All you can eat, no cover
Just as you finish ordering a man walks in and sits down in the booth next to you. The waitress walks over and hands him a menu, and he begins to peruse it. Completely ordinary circumstances, right?
Now imagine that man is buck naked. As a jaybird. In his birthday suit.
Here in Georgia, that man would probably have been arrested before he even made it inside the restaurant. But in San Francisco, it's perfectly legal.
You heard me. In San Francisco, it's OK to walk around nude, and apparently has been for some time.
It's so the nudists' rights don't get trampled on, you see. I mean, if someone wants to shed their threads and go have a hamburger, who's to say that's wrong?
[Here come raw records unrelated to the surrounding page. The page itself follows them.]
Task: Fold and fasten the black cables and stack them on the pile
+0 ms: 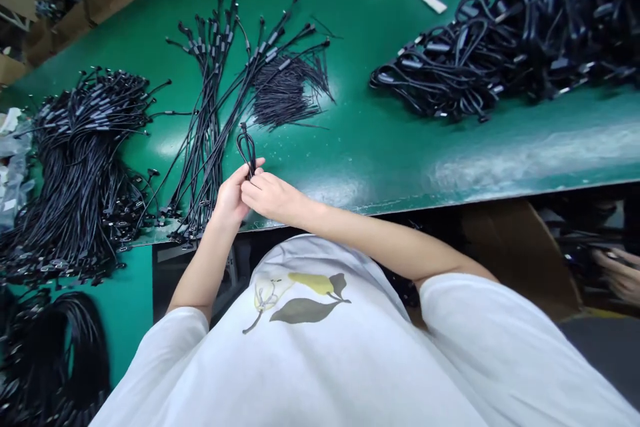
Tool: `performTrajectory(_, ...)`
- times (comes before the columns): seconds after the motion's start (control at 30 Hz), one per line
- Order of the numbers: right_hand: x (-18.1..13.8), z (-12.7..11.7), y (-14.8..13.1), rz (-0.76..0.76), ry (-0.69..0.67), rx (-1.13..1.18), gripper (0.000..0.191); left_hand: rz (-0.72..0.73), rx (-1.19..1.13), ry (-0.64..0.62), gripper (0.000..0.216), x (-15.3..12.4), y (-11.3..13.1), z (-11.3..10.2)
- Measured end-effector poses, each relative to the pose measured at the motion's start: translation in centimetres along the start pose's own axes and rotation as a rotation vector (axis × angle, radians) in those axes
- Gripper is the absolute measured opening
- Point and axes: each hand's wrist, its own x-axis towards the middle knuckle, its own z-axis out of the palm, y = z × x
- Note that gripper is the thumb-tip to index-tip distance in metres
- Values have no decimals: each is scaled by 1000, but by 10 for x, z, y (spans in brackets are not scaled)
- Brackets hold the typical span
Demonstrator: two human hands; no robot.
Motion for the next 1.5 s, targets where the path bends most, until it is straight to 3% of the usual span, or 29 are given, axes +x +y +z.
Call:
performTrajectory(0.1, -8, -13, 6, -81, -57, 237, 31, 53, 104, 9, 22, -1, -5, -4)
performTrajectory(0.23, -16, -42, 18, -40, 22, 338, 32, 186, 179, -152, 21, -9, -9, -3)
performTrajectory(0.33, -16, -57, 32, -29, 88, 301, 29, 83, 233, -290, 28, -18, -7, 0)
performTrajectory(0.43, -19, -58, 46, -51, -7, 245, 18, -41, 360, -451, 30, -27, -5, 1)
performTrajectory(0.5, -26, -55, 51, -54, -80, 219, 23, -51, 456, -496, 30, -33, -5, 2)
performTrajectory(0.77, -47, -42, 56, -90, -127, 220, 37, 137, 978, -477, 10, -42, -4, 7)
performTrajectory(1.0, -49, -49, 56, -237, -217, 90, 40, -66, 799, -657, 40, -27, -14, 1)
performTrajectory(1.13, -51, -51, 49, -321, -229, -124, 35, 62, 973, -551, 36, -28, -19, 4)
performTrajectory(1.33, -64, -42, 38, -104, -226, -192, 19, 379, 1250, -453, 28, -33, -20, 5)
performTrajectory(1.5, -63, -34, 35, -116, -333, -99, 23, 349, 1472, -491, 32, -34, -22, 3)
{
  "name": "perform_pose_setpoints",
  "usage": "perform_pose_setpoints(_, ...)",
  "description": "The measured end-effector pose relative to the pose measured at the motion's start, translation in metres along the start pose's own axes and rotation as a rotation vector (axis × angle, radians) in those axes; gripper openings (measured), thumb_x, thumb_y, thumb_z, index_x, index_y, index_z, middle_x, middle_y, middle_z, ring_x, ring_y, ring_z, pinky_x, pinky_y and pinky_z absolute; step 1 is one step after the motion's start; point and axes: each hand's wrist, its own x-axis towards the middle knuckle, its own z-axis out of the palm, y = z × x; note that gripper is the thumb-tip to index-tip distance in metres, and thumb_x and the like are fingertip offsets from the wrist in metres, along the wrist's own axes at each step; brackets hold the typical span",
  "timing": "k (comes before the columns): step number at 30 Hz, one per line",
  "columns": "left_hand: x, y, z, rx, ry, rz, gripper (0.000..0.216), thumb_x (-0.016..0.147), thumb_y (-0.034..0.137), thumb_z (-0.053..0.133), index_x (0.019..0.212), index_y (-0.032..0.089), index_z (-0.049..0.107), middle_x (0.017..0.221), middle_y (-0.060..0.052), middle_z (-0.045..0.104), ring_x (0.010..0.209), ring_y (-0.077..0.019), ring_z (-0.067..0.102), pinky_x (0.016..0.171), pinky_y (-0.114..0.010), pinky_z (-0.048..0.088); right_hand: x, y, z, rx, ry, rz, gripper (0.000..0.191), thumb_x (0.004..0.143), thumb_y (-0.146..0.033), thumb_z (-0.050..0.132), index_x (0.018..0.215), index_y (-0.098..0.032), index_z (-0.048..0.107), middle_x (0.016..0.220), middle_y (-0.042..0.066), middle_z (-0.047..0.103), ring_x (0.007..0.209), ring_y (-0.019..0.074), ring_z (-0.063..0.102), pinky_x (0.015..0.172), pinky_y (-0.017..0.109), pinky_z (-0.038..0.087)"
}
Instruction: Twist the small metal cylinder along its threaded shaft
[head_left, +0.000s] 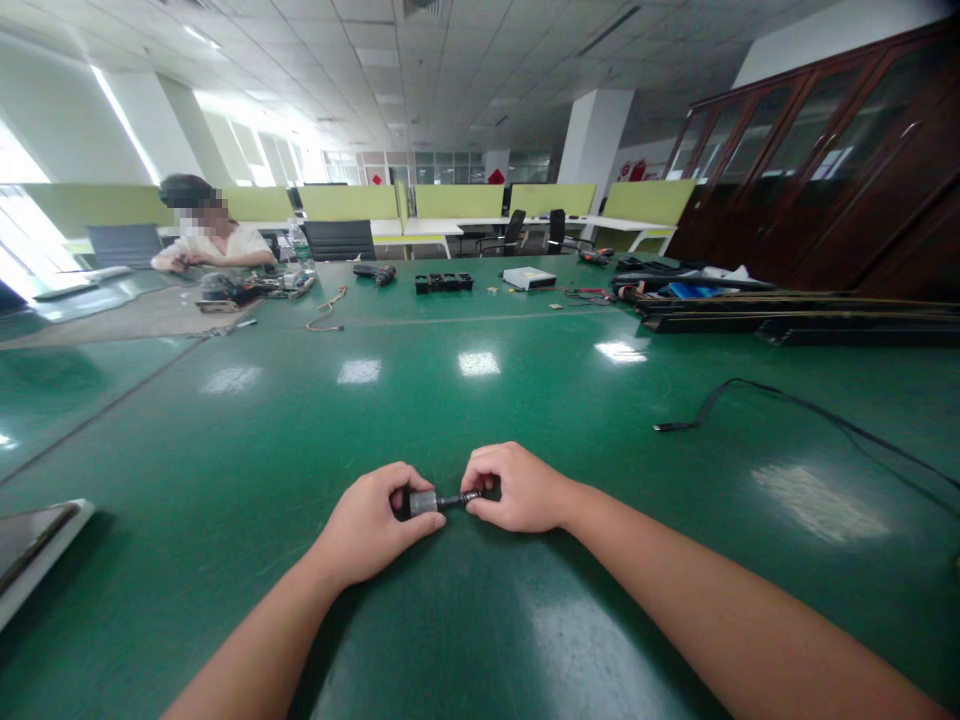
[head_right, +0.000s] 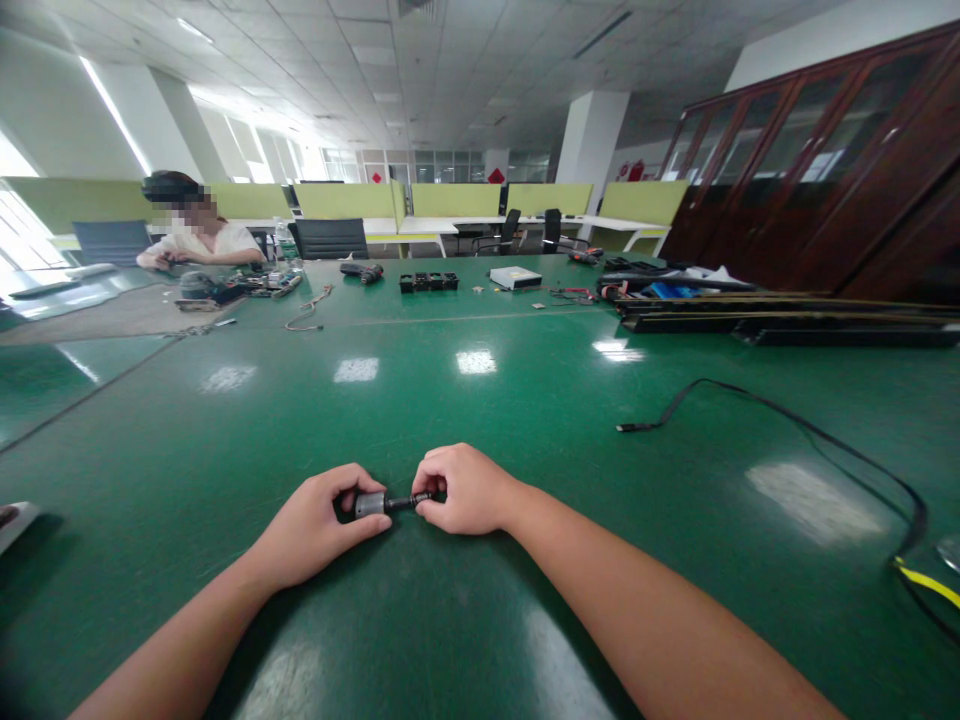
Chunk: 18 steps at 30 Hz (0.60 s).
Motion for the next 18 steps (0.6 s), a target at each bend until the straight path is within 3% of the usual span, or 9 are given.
perform_pose_setpoints(18, -0.002, -0.003, -0.002, -0.004, 0.012, 0.017, 0.024, 0.075, 0.041, 0.072, 0.088, 0.022, 0.069, 0.077, 0.001, 0.063, 0.070, -0.0176, 0.055, 0.064, -0.027, 0.039, -0.002, 0.012, -0.013, 0.059, -0.083, 0.045, 0.007, 0.065, -0.011, 0.066, 0.071, -0.015, 0.069, 0.066, -0.001, 0.061, 0.057, 0.0105, 0.054, 0.054, 0.020, 0.042)
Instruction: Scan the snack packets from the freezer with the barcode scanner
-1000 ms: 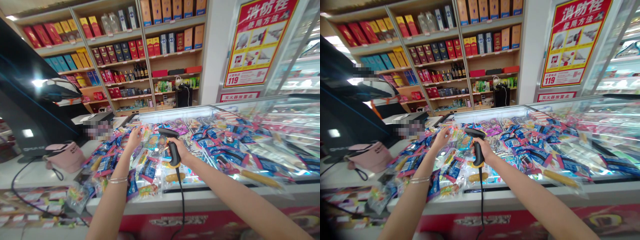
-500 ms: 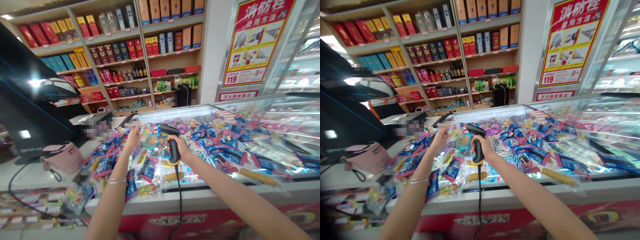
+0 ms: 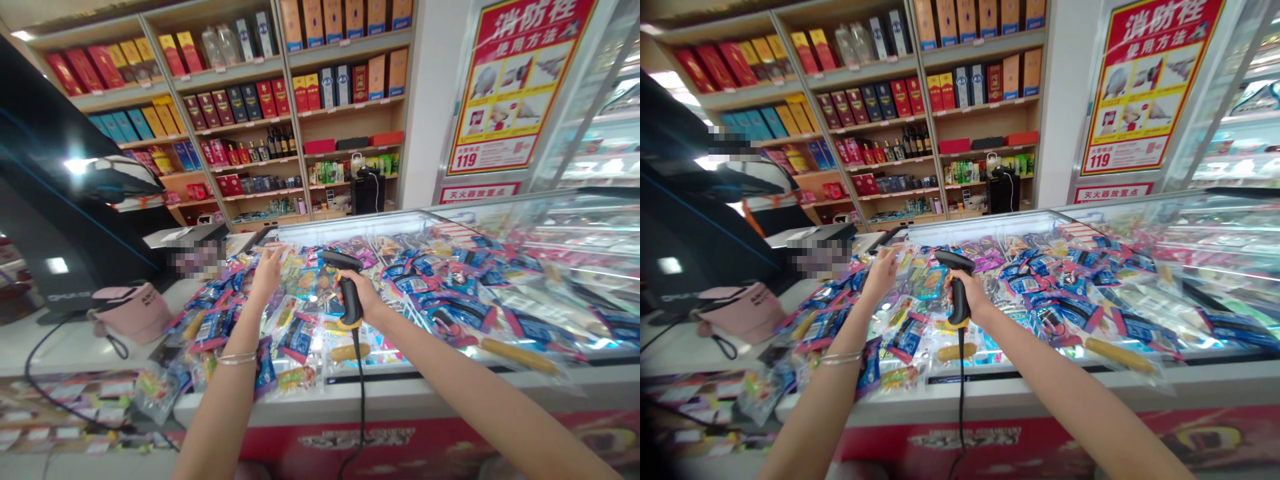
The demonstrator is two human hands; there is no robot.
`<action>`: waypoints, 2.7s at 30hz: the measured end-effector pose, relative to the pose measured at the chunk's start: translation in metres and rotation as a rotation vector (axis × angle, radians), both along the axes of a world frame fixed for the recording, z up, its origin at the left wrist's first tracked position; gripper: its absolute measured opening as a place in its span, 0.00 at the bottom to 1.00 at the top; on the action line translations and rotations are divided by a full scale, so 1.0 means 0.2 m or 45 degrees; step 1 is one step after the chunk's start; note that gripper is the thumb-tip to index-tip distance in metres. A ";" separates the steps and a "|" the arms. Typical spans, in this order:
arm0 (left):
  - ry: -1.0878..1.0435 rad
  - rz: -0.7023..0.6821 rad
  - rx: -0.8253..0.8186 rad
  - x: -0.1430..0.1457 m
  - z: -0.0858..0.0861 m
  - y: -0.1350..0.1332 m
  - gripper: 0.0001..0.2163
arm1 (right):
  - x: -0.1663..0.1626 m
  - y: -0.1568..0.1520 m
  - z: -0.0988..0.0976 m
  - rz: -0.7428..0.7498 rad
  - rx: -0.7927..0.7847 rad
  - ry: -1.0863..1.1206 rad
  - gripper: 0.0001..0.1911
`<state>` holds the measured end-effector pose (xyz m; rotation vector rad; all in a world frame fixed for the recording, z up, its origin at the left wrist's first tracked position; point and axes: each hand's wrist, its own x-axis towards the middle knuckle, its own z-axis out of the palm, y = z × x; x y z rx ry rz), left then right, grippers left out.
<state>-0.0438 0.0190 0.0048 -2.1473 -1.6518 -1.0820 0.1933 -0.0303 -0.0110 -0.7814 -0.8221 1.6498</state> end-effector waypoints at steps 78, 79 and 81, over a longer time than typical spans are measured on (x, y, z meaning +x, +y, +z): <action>0.069 0.042 -1.512 0.06 0.09 -0.08 0.21 | 0.19 0.16 -0.01 0.259 0.045 -0.428 0.04; 0.105 0.012 -1.466 0.07 0.07 -0.08 0.22 | 0.20 0.16 -0.03 0.263 0.056 -0.435 0.04; 0.204 -0.074 -1.333 0.10 0.05 -0.08 0.22 | 0.21 0.14 -0.05 0.240 0.057 -0.448 0.04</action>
At least that's the way San Francisco sees it.
Yes, as long as -- and I'm not making this up -- you don't exhibit signs of sexual arousal, in San Francisco, you may walk around in nothing but a smile and do, I guess, whatever clothed people are doing,
The right to be naked in public apparently trumps the right not to have to look at that. It's hard enough protecting children from the constant bombardment of trash, vulgarity and nonsense in everyday life without having to explain to your 10-year-old over pizza why the creep at the next table doesn't have on any clothes.
But now, San Francisco has decided that people at least have the right to sit on a clean seat in these restaurants, that no one wants to plop down on a chair that some bare derriere was pressed against for the previous hour.
So, being a rational person, you think to yourself, "San Francisco will reverse this stupid ordinance and tell people they can no longer eat naked in public restaurants."
But you would be wrong because they aren't rational out there. The only requirement they're thinking of adding is that you put something between yourself and whatever you're sitting on.
Yes, whether it's a greasy spoon or Chez Naturale, you still have the right to eat naked as long as you put a sheet down first.
The list of jokes I could make is probably infinite (you've probably made several of your own just while reading this) and the ethical arguments would probably go on forever. But know this, folks: There are some radically weird people in this world, and a great many of them seem to be congregated in California.
Despite the earthquakes, wildfires, mudslides, gangs, crime, tanked economy, exorbitantly high taxes and cost of living, smothering government regulation and one of the largest assortments of weirdos in the universe, I've heard California is a great place to visit. In fact, I had a history professor in college who used to talk about how wonderful it was. "That's where God lives," he used to say. I never argued with him because I'd never been to California. But now, some 22 years later, despite still never having been to California, I'd like to offer the following observation in reply to him:
If God lives in California, I would hate to see where the devil lives.